深渊安保顾问有限公司的总部,还是那间废弃的远洋冷库。但里面已经焕然一新。
苏蔓提供的第一笔钱,被权叔精打细算的用在了关键地方。冷库最里面,一个恒温恒湿,并重新铺设了线路的房间,成了凌飞的专用机房。十六块显示器组成一道环形光幕,几台高性能服务器的指示灯密集闪烁。空气里是臭氧和能量饮料混合的味道,一股黑客特有的气息。
凌飞整个人陷在电竞椅里,帽衫的兜帽拉得很低,只露出一截苍白的下巴。他已经在这里待了七十二个小时,全靠一箱箱的能量饮料撑着。他的手指在键盘上飞快敲击,屏幕上,数据流飞快的刷过。
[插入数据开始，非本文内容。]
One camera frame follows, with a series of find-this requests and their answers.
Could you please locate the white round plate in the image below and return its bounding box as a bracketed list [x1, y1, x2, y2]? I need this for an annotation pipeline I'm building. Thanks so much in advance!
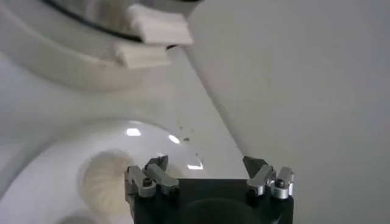
[0, 119, 211, 224]

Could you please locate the steel steamer pot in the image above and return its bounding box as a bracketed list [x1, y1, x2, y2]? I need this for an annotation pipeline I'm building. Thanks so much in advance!
[0, 0, 196, 92]

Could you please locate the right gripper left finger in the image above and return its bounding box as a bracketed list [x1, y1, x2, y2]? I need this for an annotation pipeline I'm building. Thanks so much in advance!
[124, 154, 180, 203]

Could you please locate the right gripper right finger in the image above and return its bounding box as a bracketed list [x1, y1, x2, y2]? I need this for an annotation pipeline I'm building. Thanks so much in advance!
[243, 155, 296, 200]

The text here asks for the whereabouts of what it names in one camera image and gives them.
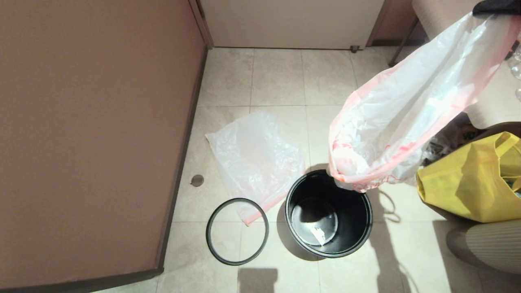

何玉楼给他的指令只有一个:成为东海市的幽灵。他要监听这座城市所有公开和地下的数据流,把每一条货运记录、每一笔可疑资金、每一段加密通讯,都变成深渊议会的眼睛。
突然,凌飞敲键盘的手指停了。屏幕左上角一个不起眼的数据窗口,跳出了一道红色警报。
“找到了……小老鼠。”凌飞沙哑的自言自语,眼里闪着兴奋的光。
那是一股加密数据流,没有固定的IP地址,每次都通过不同的海外服务器跳转。通讯协议是军用级别的一次性加密,理论上破不了。
但凌飞压根就没想过破解。他只是在东海市的网络里布下监控,不捕捞任何信息,只感应特定模式的活动。这股数据流和几个特定终端的互动频率,暴露了它自己。
终端的物理地址,都指向了几个已经被深渊安保清退的雷公旧部。
凌飞的嘴角勾起一丝冷笑,手指又开始飞快的敲击。
他没有强攻,而是悄无声息的附着上去。不读取内容,只记录数据包的大小、收发时间和加密模式的特征。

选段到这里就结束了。